Experts dived into finance trends from disruptive technology, to customer focus, to job "tax", and boards.
To be, or not to be… a CA
Liezl Berry (pictured) painted the finance profession in a different light for a lot of people.
She questioned whether she would have chosen the chartered accountancy career again if she could go back, pointing out how the profession is facing significant condemnation following the scandals around many high-profile CAs involved in unethical business activity and how machine learning and AI systems are improving quickly and threatening to replace some of the CA’s tasks.
The chartered accountancy profession in South Africa is facing significant condemnation following the scandals around many high-profile CA’s (SA) involved in unethical business activity in the past year.
“Even with the bad reputation we get when a few accountants do something wrong or unethical, I would want to be part of the designation that has so much power it can cripple or enrich a country or a generation,” she concluded.
Read more: To be, or not to be… a CA
Want to serve on a board?
We often see CFOs with a long list of memberships to boards next to their names. Future Advisory CEO Herman Singh dived into what it takes to serve on a board.
“I have learnt a number of hard facts along the way and after over 200 board meetings I have come to realise that these 10 points are probably the most important items that should be seriously considered before you consider a board seat,” he said.

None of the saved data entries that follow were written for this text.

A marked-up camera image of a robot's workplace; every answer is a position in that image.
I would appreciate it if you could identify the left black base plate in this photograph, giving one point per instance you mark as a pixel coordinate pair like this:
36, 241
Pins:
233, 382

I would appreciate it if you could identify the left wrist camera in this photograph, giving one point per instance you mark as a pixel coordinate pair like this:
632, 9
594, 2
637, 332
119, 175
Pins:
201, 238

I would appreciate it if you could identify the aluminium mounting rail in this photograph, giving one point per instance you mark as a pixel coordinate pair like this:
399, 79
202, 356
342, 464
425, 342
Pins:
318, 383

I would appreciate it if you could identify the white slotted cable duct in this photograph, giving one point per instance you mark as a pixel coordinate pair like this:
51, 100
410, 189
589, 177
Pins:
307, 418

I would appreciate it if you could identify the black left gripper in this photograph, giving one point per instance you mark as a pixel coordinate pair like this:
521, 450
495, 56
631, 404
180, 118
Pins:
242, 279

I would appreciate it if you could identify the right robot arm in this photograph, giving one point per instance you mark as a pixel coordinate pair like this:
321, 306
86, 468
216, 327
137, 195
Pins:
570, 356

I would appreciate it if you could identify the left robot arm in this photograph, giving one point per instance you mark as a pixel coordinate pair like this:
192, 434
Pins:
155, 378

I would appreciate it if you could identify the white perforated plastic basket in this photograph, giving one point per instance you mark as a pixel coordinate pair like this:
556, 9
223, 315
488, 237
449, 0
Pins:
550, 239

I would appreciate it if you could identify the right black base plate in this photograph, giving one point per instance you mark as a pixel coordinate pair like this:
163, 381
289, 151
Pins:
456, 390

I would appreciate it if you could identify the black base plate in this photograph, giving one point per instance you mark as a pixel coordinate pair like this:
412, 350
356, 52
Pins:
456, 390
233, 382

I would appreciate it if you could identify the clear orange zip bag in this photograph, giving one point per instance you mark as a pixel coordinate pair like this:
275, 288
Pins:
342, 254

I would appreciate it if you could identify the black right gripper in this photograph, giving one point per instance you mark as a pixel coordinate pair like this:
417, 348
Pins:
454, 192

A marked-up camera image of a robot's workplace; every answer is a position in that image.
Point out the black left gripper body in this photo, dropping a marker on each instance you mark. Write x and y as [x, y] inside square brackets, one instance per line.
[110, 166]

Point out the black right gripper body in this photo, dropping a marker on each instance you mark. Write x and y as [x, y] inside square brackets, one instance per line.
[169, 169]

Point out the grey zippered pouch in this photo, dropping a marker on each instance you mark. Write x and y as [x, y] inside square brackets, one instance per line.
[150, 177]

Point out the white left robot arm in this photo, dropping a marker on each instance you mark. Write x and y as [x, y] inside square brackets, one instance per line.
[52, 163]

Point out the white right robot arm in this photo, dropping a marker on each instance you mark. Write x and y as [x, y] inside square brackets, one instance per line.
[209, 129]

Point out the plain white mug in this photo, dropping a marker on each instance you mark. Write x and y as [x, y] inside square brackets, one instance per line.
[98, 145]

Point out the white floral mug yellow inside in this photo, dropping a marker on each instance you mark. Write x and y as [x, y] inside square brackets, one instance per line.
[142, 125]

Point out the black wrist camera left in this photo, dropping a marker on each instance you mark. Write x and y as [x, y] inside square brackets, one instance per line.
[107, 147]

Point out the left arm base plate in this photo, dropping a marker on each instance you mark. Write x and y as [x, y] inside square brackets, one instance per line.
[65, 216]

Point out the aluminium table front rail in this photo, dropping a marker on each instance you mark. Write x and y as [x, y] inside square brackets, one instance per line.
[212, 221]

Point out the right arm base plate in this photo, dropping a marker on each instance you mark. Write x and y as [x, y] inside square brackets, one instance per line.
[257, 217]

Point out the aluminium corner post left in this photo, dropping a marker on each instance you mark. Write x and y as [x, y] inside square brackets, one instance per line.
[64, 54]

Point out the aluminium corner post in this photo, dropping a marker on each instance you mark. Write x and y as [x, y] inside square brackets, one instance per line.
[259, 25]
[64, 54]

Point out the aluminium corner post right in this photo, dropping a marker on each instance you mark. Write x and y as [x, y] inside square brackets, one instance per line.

The top three points of advice he shared were:
- You carry a lot of legal liability. You had better be up to speed on the relevant legislation for the jurisdiction in which you serve.
- The director’s fees and other compensations are significantly below being commensurate with the responsibilities borne and the risks taken on.
- The board meetings take up a huge chunk of your diary if you consider everything from the pre-reads to actual board meetings and signing many legal documents.
Read more: So you want to serve on a board? Read this first
How to make your annual report interesting
Presenting annual accounts is a very big part of any CFO’s job. Stretch Global CEO John Stretch recommended finding new ways to bring the figures to life.
- When presenting results, focus only on the six financial ratios that drive the industry and always stress the benchmarks for good performance.
- Make sure everyone understands the key non-financial operating ratios.
- Quantify and report on the key success factors of the business, as well as its sensitivity around these factors.
- Report on the breakeven point of the company each month, and use the example of losing its biggest client to show the sensitivity of profit to changes in volume, fixed costs and variable costs.
- Highlight the differences between expenses of today, yesterday and tomorrow.
- The challenge is to distinguish between expansion capex, maintenance capex and maintenance expense, for the things you spend time on.
- Show graphs instead of figures when dealing with lots of data.
Read more: The numbers are right, but are they interesting?
Understanding employee “job tax”
UCT GSB’s Tim London looked into what employees perceive as a “tax” on them. “When an employee gets tasked with a job, is it something that they’re excited to do, willing to do, or are they going to look at it as something that they simply have to do even though they don’t like it,” he said.
He explained that it is essential that leaders understand what each of their colleagues sees as a tax they must pay in order to do the parts of their jobs that they like.
Step 1: Know your people (titles can actually get in the way!)
Get beyond their job title or years of experience, and ensure you get to know what drives them, why they work in the field, and what they’re hoping to get from their work. That then leads to a key leadership task: communicating that information in useful ways to others.
Step 2: Communicate rationales for different assignments for people, especially those in the same pay grade/job title
Setting extremely clear expectations is important for the person who is taking on the task because it helps them to understand why you’re giving them a certain task they may not have been expecting.
Step 3: Make their development planning long term, not just quarter by quarter
Explaining that the perhaps undesirable task you’re asking someone to take on will help them to develop the career you understand them wanting to have.
Read more: How leaders can account for, and leverage, the “job tax”
Technology making financial services providers obsolete
There can be no doubt that over the past decade, technology and digital innovation has had a transformative impact across sectors and industries. Switch Innovation CEO Brett Terespolsky believes that the fixation on fancy new technology – at the expense of healthy people practices – is arguably causing many financial services providers to become obsolete. “Instead of being disruptive, many established players are simply getting more and more disconnected from their two most critical stakeholders: their staff (especially customer-facing) and their customers,” he said.
To really be disruptive in today’s environment, you firstly have to empower your teams and staff to be in a position to understand the customer – and then, to have the freedom to provide the customer with what they want and need. Arguably, this means creating an environment in which your teams are free to experiment, and to sometimes fail.